I also fixed the bug I filed about naturalWidth/Height returning something > 0 if the image happened to be cached, which I assume is what messed up your testing in Opera initially.

Hi Artur,

pseudo-elements don’t work on images.

Steve Faulkner says:

Hi Philip,

I would suggest trying make make it work without the checks for window.opera

I did try, but found that the value of imagesOn was always false in IE and sometimes true in firefox when it should have been false. So needed some way to isolate the checking of the variable to Opera. If you can work out a better way that does not rely upon the window.opera check please share. I state in the article my JavScript skills are limited.

dioneo says:

correct, :before and :after only work on elements that can have content (read:html) inside. So not on IMG, BR, HR, INPUT and such.
Opera supports
IMG { content: attr(alt);} that I misuse for not displaying/requesting images on mobile if needed.

Hi Steve,

I used to use a much simpler technique.

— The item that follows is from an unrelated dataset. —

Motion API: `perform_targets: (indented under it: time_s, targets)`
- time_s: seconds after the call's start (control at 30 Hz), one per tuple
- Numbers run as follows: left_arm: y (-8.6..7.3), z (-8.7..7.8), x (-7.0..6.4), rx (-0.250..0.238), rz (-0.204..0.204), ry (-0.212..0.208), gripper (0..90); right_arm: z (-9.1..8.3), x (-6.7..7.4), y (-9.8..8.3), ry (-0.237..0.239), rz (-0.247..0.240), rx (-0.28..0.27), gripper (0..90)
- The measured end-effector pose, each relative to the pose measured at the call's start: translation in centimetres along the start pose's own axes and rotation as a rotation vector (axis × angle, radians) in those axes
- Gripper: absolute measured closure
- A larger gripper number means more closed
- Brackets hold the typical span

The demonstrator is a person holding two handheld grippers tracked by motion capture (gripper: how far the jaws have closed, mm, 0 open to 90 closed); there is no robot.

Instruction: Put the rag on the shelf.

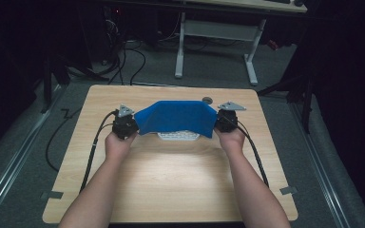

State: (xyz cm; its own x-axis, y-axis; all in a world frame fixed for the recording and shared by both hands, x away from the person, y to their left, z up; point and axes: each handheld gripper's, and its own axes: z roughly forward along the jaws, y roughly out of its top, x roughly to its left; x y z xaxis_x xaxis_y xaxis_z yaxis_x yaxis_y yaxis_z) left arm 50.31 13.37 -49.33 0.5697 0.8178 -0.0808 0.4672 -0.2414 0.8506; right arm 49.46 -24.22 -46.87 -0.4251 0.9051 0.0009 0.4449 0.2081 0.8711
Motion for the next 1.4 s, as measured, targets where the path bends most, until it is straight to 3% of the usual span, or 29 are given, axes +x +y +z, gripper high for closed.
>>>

So looking at your solution I’m now wondering if I’m not missing something with my basic approach.
Back in the day, when we used a shim for various reasons, I was checking the width of that image:

document.getElementById(“shim”).offsetWidth !== 1)

With images turned off, I would not get that 1 pixel width and that seemed to work fine. I used the logo of the site when not using a shim (any image that I knew would belong to the page).

Steve Faulkner says:

Hi Thierry,
It may well be that there is a simpler solution, I didn’t find one when searching. I quickly tried out your code snippet but didn’t get a difference with images turned off/on. Can you provide a more complete test?

John says:

Using JavaScript to detect if images are disabled in a browser?

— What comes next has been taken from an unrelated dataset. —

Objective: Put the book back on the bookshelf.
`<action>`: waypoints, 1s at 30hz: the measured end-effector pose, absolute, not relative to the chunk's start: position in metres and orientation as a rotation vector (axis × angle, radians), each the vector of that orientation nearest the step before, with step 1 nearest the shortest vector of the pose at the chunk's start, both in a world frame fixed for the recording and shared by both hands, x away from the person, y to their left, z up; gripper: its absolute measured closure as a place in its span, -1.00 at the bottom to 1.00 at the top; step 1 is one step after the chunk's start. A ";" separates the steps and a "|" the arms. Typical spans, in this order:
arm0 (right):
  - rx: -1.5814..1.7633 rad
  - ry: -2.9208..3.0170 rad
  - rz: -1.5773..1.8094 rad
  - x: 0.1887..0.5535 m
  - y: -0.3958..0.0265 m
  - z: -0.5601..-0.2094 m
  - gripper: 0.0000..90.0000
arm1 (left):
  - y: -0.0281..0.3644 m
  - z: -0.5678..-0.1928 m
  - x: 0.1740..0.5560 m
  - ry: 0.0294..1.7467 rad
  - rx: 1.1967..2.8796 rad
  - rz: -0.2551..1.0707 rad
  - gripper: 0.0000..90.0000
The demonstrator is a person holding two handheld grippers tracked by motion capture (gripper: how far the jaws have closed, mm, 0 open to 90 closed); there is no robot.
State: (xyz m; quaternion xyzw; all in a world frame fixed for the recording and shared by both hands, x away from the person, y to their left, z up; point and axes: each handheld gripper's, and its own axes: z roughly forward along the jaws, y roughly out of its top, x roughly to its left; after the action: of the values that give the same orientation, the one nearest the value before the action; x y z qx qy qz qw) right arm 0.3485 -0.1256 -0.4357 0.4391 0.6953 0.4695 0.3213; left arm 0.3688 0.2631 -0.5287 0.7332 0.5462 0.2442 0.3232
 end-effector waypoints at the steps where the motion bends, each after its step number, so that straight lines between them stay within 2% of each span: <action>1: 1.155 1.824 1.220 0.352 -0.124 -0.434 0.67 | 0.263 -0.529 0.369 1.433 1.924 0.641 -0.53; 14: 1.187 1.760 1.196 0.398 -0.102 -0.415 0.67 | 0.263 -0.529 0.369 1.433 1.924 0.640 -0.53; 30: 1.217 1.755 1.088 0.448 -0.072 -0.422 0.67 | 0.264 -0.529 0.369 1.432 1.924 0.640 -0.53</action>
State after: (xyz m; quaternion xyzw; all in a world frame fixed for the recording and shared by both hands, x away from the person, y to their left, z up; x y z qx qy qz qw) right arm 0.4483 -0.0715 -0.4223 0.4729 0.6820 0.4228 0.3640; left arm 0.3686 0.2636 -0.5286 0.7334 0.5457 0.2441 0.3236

Isn’t it likely that a browser with images disabled also has JavaScript turned off?

Steve Faulkner says:

Hi John,
I have no idea if there is a strong relationship between having images turned off and JavaScript disabled, do you? Note that if Javascript is disabled the default display is for the text to be dsiplayed along with the image. So in either case when Javascript is disabled I have implemented it so if images on or off the user gets the required information.

Hi Steve,

I tried the following snippet – on this page – in the console:

alert(document.getElementsByTagName('img')[0].offsetWidth !== 60)

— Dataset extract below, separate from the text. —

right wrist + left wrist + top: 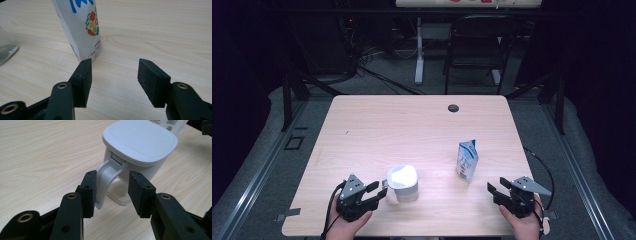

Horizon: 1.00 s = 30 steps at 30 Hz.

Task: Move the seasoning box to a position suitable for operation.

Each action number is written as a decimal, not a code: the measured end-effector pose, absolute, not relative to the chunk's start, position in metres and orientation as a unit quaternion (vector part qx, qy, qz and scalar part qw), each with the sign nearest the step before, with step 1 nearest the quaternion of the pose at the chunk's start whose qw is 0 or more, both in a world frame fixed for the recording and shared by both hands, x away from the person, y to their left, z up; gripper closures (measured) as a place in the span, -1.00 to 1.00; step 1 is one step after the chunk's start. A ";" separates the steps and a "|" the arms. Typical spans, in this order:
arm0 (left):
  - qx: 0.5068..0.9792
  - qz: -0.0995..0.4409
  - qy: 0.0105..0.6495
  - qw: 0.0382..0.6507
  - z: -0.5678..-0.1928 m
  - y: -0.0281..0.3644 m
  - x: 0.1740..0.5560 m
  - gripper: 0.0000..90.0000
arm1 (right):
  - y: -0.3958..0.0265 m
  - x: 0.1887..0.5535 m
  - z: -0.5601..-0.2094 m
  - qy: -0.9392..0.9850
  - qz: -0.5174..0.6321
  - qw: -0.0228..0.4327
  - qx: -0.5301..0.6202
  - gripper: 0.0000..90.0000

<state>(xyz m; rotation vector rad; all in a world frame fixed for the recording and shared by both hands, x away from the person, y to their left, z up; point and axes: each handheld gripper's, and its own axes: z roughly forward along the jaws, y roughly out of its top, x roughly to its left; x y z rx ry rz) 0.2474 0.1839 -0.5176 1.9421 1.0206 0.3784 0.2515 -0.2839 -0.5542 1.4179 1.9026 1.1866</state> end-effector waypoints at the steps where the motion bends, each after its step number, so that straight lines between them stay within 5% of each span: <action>1: 0.779 0.154 0.415 0.445 -0.518 0.184 0.248 0.32 | -0.283 0.251 -0.554 0.699 0.433 0.244 0.514 0.03; 18: 0.769 0.155 0.429 0.449 -0.515 0.195 0.253 0.25 | -0.278 0.248 -0.547 0.696 0.442 0.249 0.507 -0.07; 30: 0.766 0.155 0.428 0.453 -0.512 0.196 0.255 0.27 | -0.275 0.246 -0.545 0.699 0.444 0.254 0.499 0.17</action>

The first image seems to be an avatar image which is 60 pixels wide. With “image on” the above returns false, but with “image off” (i.e. disabled via the dev toolbar), the above returns true.

Steve Faulkner says:

HI Thierry,
Works for Firefox, does not appear to work for IE, Opera, chrome, Safari.

Hi Steve,

It seems to work fine on my end. Could you please check this test page for me? Ater all, this is very basic so I don’t see why it would fail 🙁

Nick J says:

Should :
((document.images[0].readyState='uninitialized'&&
be:
((document.images[0].readyState=='uninitialized'&&

I.e. comparison, not assignment?

Steve Faulkner says:

Hi Thierry,
tested and found to work great, have updated script accordingly, thanks you very much!

Steve Faulkner says:

Hi NickJ,
correct, but also moot as Thierry has provided a much neater solution. thanks for pointing it out anyway.

Hi Steve,

Sorry to highjack your article like this; feel free to delete this comment 🙂

But two things I wanted to add:

– There is no need for the “shim” per say. Authors can avoid the extra HTTP request by using any existing image in the document (as long as the check is done against that image’s width).

– Instead of plugging a styles sheet, which also creates an extra HTTP request, authors can plug a class on the html or body element and then style accordingly. For example:

.hidden {
...
}
/**
* Images are off we reset the previous rule
*/
.imageOff .hidden {
position:static;
width:auto;
height:auto;
}

The other advantage of this approach is that it should reduce the risk of a Flash Of Unstyle Content (since the element would be hidden from the start).

Steve Faulkner says:

Hi Thierry, no problem, I wrote the post to resolve a problem, you and others have been helping to make the solution better, any input is appreciated! I will update the script accordingly when I get a chance.